Create Your Custom Samurai Sword
Shirasaya Sword – Samurai Sword Mounts
Name: Shirasaya sword
Blade Length: 40-76 cm
Handle Length: 20-35 cm
Weight: 2 kg
Used By: Samurai Warriors
Function: Long term storage for swords
Place of Origin: Japan
Date Produced: Edo Period from 1603 to 1868 A.D.
The Japanese Shirasaya Sword
Shirasaya Swords are Japanese sword mounts that are stripped down to the blade. They usually feature simple, elegant and plain wooden handle and Saya.
The word Shirasaya when translated means white or plain scabbard. Because the Shirasaya sword lacks a hand guard and ito-maki or handle wrap it is not recommended for use as cutters.
The use of Shirasaya can be traced back to feudal Japan. The Shirasyaa mounting was invented to hold the Samurai sword when stored for a long period of time.
After a long period of conflict, there was a time when the government imposed certain regulations on the Samurai class. Swords were not allowed to be carried by anyone in public which includes the Samurai class.
During combat, Japanese swords were carried in elaborate design Koshirae.
Unlike Koshirae Mounting, the Shirasaya is is not intended for cutting. When it was time to go home after battle and there is a need to store the sword for a long period of time, the Shirasaya was used. This special mounting protects the valuable sword.
In fiction and in real life, members of the Yakuza or Japanese Mafia used this as a partially concealed blade when they want to dispatch their rivals or enemies.
Modern day Samurai Shirasaya are normally made of rosewood, ebony wood, maple wood, and different kind of woods available.
This makes a cutting edge an attractive display and the overall look of the sword is simple yet very elegant.
Shirasaya swords are basically used for storage, transport or for display purposes.
From time to time, these are used as disguised weapons and were made famous by the blind Samurai Zatoichi, Japanese gangs and Yakuza movies.
Shirasaya allows the sword to “breath” through the scabbard. This means it should not be painted or lacquered. It is therefore a must to find a scabbard made of natural wood without finishing.
Everything you need to know about Shirasaya
The Katana was a valuable weapon for samurai in feudal Japan.

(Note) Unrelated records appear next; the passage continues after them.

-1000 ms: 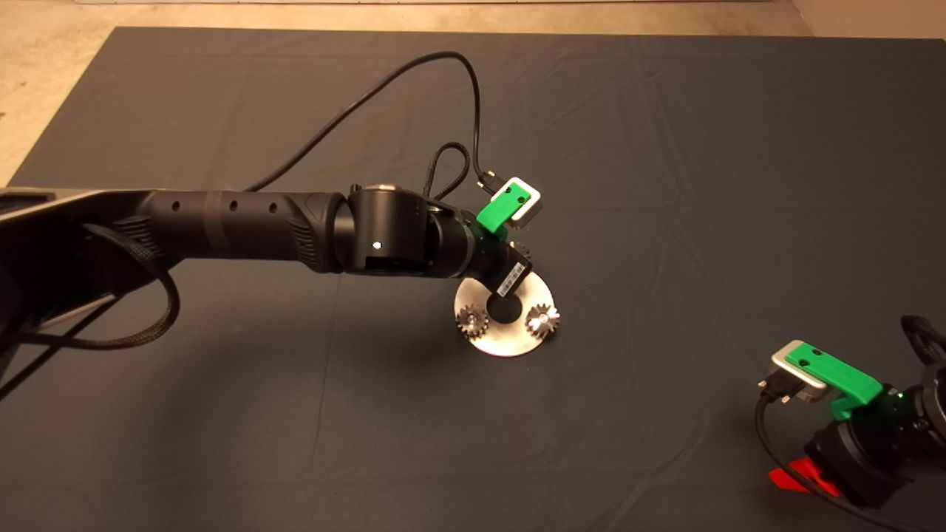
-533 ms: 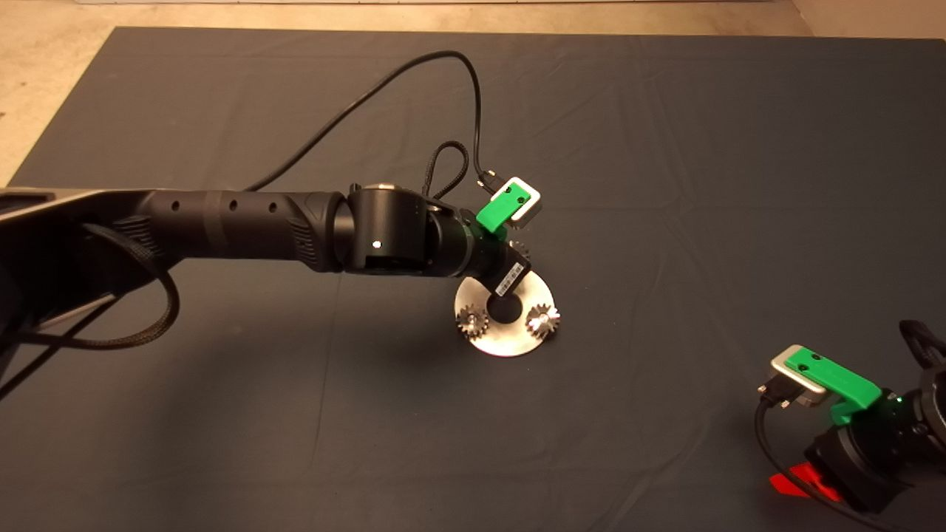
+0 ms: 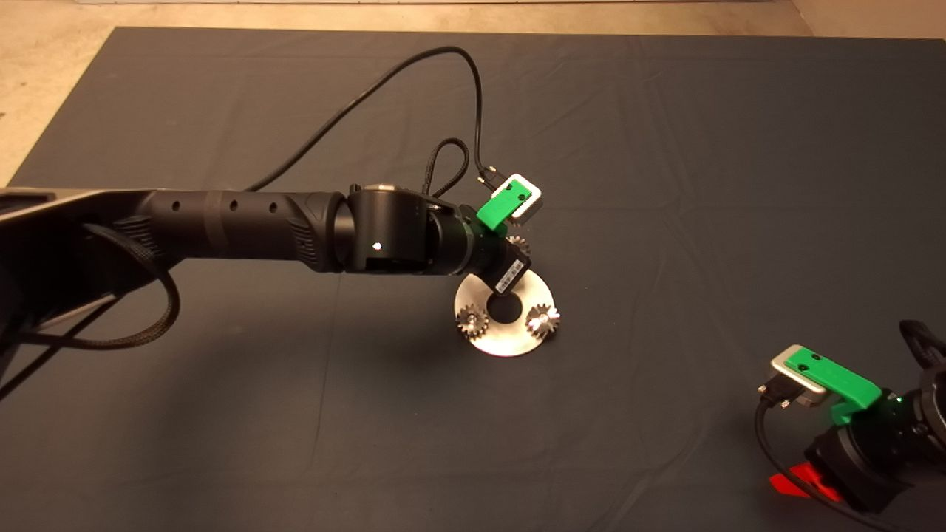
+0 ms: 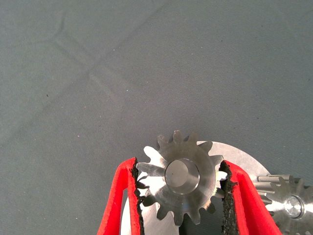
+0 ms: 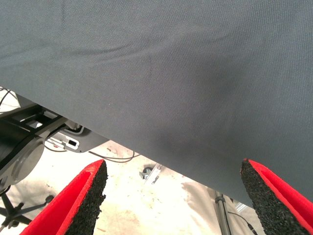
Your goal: Install three planetary gears onto the carrier pins
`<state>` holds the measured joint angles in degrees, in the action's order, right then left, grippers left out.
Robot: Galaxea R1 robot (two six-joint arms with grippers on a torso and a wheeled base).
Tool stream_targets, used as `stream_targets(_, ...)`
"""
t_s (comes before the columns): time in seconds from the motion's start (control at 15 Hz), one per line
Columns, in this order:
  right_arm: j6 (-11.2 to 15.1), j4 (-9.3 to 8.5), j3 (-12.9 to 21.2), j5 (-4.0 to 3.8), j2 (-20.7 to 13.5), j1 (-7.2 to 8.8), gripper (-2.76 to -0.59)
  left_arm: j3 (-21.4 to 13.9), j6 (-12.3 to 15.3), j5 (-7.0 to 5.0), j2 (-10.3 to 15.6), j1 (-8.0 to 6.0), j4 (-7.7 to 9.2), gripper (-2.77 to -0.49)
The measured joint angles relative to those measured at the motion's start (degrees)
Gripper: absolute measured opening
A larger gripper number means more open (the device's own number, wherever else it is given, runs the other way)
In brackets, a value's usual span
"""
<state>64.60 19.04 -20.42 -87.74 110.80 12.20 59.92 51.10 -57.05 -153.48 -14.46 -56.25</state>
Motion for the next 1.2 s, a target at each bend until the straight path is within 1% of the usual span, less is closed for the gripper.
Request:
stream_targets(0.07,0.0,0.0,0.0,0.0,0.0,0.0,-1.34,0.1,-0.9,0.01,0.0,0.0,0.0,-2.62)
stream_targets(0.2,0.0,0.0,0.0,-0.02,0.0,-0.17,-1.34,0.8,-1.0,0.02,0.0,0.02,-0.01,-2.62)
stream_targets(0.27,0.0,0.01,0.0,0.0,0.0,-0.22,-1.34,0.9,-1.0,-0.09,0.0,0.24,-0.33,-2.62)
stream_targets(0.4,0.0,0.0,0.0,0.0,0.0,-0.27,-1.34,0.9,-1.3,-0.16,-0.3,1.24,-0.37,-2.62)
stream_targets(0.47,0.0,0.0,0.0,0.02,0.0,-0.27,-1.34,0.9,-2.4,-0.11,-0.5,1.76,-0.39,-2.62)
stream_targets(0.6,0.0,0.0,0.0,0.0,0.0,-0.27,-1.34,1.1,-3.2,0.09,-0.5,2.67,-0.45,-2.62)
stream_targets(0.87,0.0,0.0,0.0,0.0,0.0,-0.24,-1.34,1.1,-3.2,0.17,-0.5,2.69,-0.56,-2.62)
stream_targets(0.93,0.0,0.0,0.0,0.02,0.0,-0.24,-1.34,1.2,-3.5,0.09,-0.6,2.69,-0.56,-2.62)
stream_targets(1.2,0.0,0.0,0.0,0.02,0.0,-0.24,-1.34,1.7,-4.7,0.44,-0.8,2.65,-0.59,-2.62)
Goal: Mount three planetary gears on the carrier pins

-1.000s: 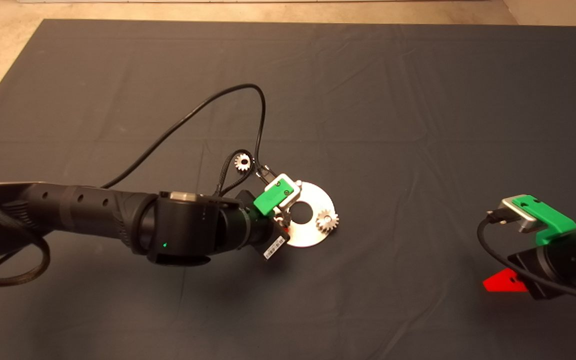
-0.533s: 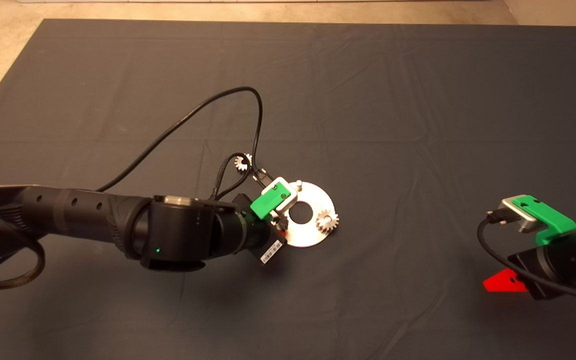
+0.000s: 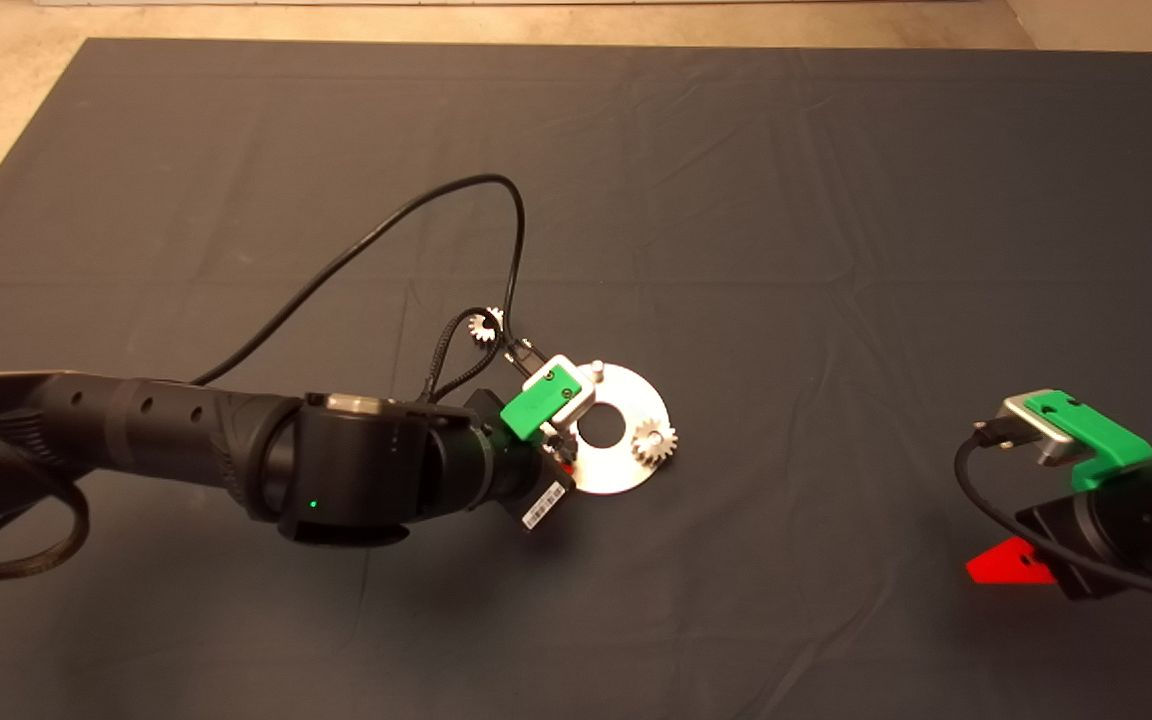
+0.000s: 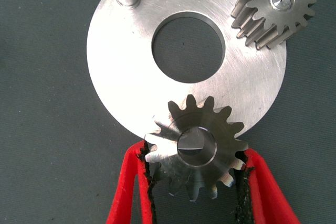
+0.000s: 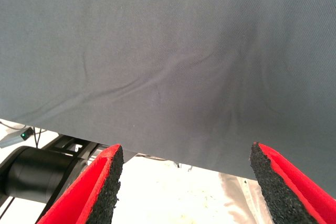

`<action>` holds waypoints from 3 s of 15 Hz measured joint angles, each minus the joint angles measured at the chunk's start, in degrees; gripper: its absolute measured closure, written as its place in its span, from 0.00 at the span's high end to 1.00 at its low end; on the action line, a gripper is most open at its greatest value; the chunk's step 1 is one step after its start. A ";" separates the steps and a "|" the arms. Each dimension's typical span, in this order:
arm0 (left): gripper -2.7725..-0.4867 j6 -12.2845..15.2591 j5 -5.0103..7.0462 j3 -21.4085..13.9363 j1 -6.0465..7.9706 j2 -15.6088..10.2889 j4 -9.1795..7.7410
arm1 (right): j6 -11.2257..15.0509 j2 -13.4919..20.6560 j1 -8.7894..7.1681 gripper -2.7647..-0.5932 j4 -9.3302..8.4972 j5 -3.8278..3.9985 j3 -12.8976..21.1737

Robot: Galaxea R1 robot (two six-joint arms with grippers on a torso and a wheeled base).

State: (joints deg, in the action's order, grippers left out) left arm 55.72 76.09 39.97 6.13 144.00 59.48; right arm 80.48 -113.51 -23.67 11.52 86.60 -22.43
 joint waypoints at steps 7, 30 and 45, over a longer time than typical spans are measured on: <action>0.05 -0.07 -2.45 0.49 -0.84 0.02 0.85 | 0.00 0.00 0.00 0.55 0.00 0.00 0.00; 0.05 -2.67 -4.51 1.09 -0.82 -0.94 1.35 | 0.00 0.00 0.00 0.55 0.00 -0.88 0.00; 0.05 -5.34 -5.27 1.54 -0.71 -1.39 1.29 | 0.00 0.00 0.00 0.55 0.00 -0.90 0.00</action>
State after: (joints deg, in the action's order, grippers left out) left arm 50.38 70.83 41.51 5.42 142.61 60.77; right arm 80.48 -113.51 -23.67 11.52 85.70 -22.43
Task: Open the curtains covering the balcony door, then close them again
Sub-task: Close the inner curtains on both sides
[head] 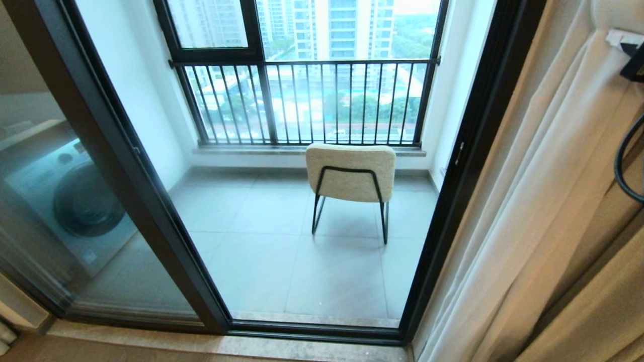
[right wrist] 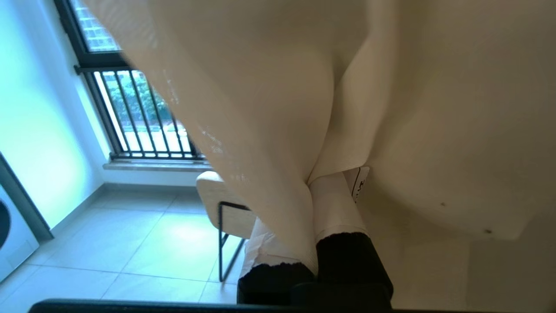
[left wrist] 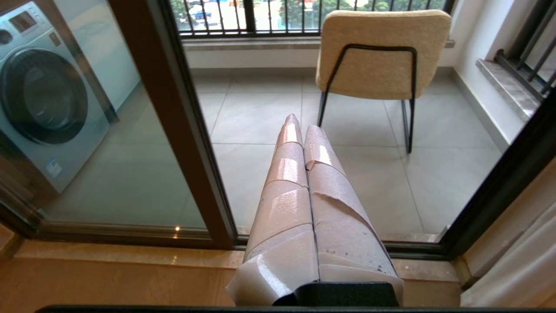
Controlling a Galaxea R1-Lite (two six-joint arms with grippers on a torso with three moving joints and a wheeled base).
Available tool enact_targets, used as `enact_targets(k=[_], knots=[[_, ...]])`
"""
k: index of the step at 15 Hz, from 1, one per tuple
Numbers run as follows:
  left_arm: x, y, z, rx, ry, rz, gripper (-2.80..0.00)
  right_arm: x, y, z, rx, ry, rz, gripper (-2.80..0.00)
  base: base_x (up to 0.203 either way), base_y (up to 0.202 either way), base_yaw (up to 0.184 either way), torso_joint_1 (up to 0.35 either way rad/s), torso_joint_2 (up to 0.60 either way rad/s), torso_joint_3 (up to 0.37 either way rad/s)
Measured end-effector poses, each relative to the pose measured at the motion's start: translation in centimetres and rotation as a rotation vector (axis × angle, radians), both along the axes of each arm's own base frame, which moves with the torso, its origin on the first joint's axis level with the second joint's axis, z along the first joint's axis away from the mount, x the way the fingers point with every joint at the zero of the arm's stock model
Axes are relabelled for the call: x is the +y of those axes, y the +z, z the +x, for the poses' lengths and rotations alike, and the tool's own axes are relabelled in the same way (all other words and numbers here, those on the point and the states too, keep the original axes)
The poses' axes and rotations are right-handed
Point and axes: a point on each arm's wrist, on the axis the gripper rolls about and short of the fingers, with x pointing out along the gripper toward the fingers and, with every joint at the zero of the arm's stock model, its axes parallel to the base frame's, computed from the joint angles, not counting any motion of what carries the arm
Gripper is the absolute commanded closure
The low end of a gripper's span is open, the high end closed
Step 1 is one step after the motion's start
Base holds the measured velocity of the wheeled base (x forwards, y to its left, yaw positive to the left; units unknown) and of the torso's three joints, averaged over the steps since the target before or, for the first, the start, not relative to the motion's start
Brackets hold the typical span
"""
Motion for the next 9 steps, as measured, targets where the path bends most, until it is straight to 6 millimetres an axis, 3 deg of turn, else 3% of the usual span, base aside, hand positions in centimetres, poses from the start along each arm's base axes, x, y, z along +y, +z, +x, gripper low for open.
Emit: enact_targets(k=[9], knots=[[0.00,-0.01,0.00,0.001,0.000,0.003,0.00,0.00,0.01,-0.01,-0.001,0.000,0.000,0.00,0.000,0.191,-0.001,0.005,0.00,0.002]])
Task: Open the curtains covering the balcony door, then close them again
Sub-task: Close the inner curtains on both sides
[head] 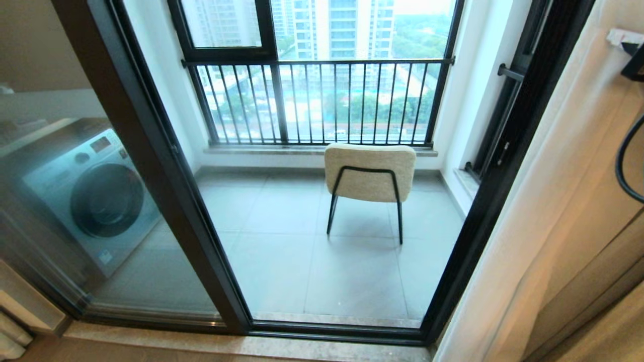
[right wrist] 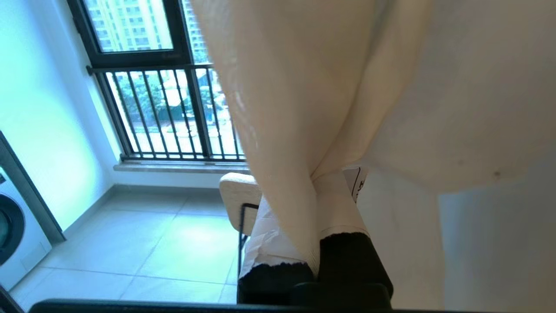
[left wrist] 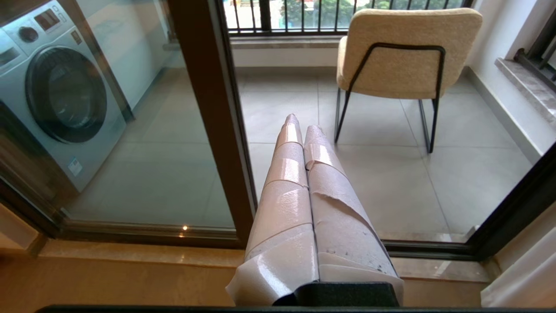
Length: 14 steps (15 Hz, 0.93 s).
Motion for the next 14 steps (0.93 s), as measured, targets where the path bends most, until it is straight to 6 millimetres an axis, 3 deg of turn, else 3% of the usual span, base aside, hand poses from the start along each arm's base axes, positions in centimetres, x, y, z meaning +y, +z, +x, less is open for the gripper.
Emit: enact_targets(k=[14], knots=[[0.00,0.01,0.00,-0.001,0.000,-0.002,0.00,0.01,0.00,-0.07,0.000,0.001,0.000,0.00,0.000,0.192,0.001,0.003,0.00,0.002]])
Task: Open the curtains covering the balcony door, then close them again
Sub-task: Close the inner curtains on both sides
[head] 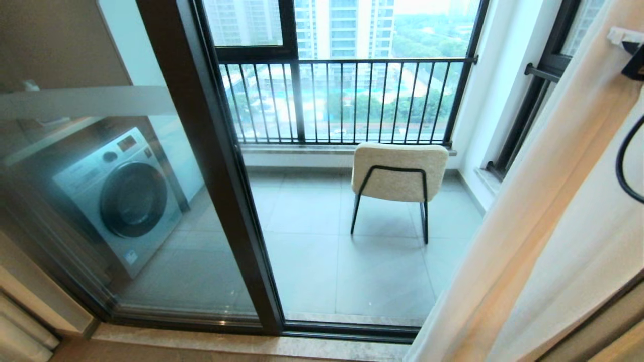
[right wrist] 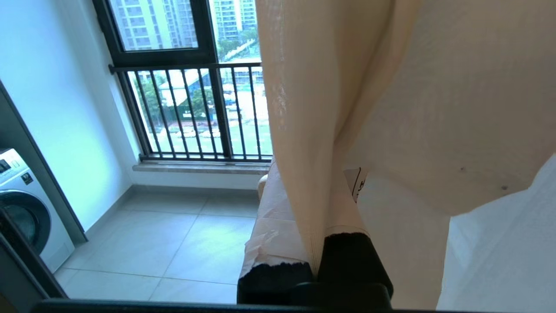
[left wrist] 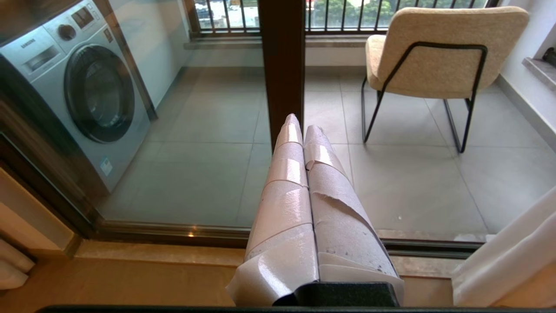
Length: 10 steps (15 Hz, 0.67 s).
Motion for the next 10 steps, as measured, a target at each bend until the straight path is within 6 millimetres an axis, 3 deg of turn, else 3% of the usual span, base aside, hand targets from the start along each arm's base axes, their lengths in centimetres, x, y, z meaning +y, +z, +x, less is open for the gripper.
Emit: enact_targets(k=[10], knots=[[0.00,-0.01,0.00,0.001,0.000,0.003,0.00,0.02,0.18,-0.10,-0.047,0.001,-0.002,0.00,0.000,0.181,0.001,0.003,0.00,0.003]])
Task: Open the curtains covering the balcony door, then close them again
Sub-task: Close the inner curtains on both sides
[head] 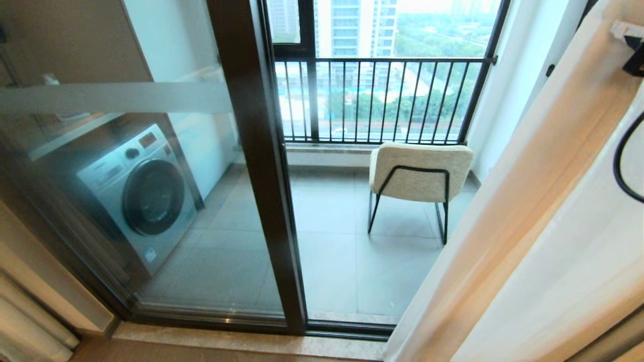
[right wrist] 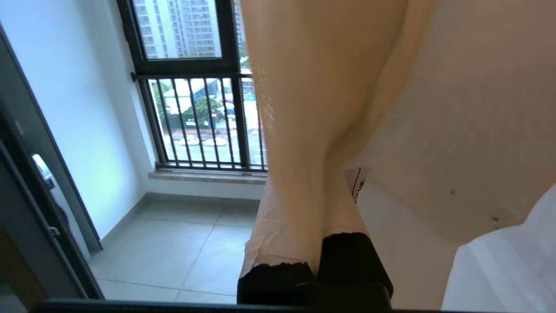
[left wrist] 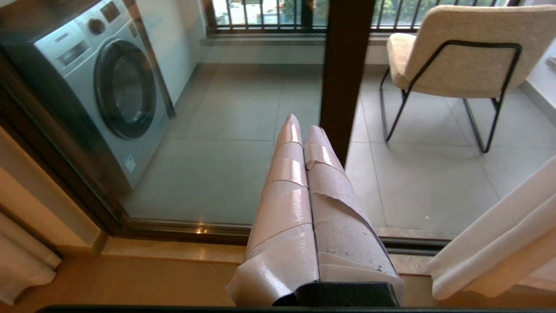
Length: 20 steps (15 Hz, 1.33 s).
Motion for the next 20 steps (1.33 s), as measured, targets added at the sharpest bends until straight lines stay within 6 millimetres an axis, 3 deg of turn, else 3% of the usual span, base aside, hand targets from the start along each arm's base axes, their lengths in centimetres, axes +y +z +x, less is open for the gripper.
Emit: enact_targets(k=[20], knots=[[0.00,0.00,0.00,0.000,0.000,0.004,0.00,0.00,0.21,-0.22,-0.021,0.001,0.001,0.00,0.000,0.184,0.002,0.002,0.00,0.002]])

Ensuring the integrity of the blade, as well as keeping it in good condition – for it must not only be prepared for struggle, but to be passed from generation to generation – had become a vital issue for this warrior class.
To this end, in addition to spending time practicing with the sword, samurai also endeavored to keep the sword in perfect condition, maintaining it from time to time and storing it in special mounts so that the blade would not be ruined during the long periods when it was not in use.
These mounts are called shirasaya.
What is a Shirasaya?
These are custom-made mounts for swords consisting of a saya and a wooden tsuka, traditionally nurizaya wood, which were applied to the blade when it was believed that it would not be used for a long time.
It is important to emphasize the fact that the Shirasaya sword is almost completely devoid of incrustations. It only possesses the minimum to keep the blade well secured during the time it is kept. This means that the habaki and handle mekugi, used to hold the blade firm, are vital.
But for the rest, the Shirasaya sword does not possess any of the carvings, inlays, or pieces of various materials that the Koshirae Katana possesses. It does not need them, because it focuses simply on keeping and, in any case, displaying the blade. But nothing more.
In some cases, however, information from the blade (sayagaki) can be found, which may be of importance to the sword owner.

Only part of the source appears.